Pure, white snow crunched under his foot as Ilyasha stepped out of his wooden house on the edge of the village. His breath cascaded out of his mouth as his eyes adjusted to the sun’s last rays on the edge of the woods bordering his home. He had risen too late to do anything of value—the previous night of drinking in the center of the village with the rest of his friends from the Black Hundreds had seen to that. He was up now because his wife kicked him awake with a curse and told him that if he didn’t leave the house to gather firewood, she would rip out his liver before they froze to death. The threat was enough (barely, the cold really was unbearable this time of year) to make Ilyasha Dubrovin stagger to his feet, put on his black-dyed wool coat and cap and walked through the front door.

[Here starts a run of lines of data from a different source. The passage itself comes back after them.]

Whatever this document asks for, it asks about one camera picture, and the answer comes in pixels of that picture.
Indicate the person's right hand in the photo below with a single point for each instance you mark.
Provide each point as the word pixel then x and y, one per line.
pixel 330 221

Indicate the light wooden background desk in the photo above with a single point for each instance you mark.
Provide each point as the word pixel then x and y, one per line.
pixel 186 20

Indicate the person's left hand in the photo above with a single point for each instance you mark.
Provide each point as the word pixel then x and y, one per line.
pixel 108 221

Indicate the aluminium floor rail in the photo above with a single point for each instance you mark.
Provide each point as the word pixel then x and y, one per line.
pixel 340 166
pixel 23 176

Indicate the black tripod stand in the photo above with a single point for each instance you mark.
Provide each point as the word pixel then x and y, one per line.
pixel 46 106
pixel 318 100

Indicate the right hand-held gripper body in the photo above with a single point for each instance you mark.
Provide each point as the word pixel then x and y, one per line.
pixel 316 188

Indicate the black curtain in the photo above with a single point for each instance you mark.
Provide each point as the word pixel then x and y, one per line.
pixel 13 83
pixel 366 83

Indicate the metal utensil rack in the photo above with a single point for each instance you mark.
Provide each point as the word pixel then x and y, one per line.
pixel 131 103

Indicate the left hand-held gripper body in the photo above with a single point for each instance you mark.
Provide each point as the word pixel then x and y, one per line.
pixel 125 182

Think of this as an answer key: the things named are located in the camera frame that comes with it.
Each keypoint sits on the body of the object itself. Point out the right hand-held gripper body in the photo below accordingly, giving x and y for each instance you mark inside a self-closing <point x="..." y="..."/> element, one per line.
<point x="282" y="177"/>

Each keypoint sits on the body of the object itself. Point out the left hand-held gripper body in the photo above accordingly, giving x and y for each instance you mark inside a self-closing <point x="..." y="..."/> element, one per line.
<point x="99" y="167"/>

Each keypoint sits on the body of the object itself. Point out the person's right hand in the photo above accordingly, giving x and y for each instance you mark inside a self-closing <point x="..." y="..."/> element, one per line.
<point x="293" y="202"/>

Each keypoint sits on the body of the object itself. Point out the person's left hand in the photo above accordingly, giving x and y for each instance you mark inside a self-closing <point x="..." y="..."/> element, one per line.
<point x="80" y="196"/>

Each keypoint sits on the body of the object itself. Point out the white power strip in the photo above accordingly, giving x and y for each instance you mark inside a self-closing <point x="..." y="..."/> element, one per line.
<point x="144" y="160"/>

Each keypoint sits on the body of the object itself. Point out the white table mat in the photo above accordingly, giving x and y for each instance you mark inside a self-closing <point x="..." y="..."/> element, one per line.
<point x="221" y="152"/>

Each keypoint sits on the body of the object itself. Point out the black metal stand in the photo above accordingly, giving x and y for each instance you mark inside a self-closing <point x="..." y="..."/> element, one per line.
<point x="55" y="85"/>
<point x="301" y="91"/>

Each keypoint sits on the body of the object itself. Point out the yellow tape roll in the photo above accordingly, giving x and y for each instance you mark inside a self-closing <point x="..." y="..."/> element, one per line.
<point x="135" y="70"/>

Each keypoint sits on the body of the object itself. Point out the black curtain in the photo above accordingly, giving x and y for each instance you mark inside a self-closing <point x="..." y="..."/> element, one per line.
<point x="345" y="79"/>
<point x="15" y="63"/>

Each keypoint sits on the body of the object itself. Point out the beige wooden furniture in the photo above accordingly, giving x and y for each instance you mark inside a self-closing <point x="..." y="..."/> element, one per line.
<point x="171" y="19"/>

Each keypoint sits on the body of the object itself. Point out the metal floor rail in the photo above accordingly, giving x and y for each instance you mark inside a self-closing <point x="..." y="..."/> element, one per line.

He made a semi-circle in the snow with his foot and stamped on the ground a few times. The cold, relentless, came at him in a gust. Ilyasha rubbed his hands togehter. Maybe if he went back in and said he couldn’t find an axe, Anna would forgive him and the two could relive their earlier married days. But no, drinking last night left his chances of that happening slim to none. Anna had become religious and, since talking to the old, waxy-skinned, soft-voiced priest recently arrived from St. Petersburg, had looked down on Ilyasha’s companions. Whenever he returned from associating with anyone from the organization, in any context, he slept on the floor.

Ilyasha coughed and decided that it would be better if he got the job done fast. They only needed a little wood for the fire, just enough to keep it going for a few hours. He walked further out to the chopping stump and pulled out the axe. He rested it on his shoulder and trudged through the snow to the woods, squinting his eyes against the wind and flakes falling from the sky.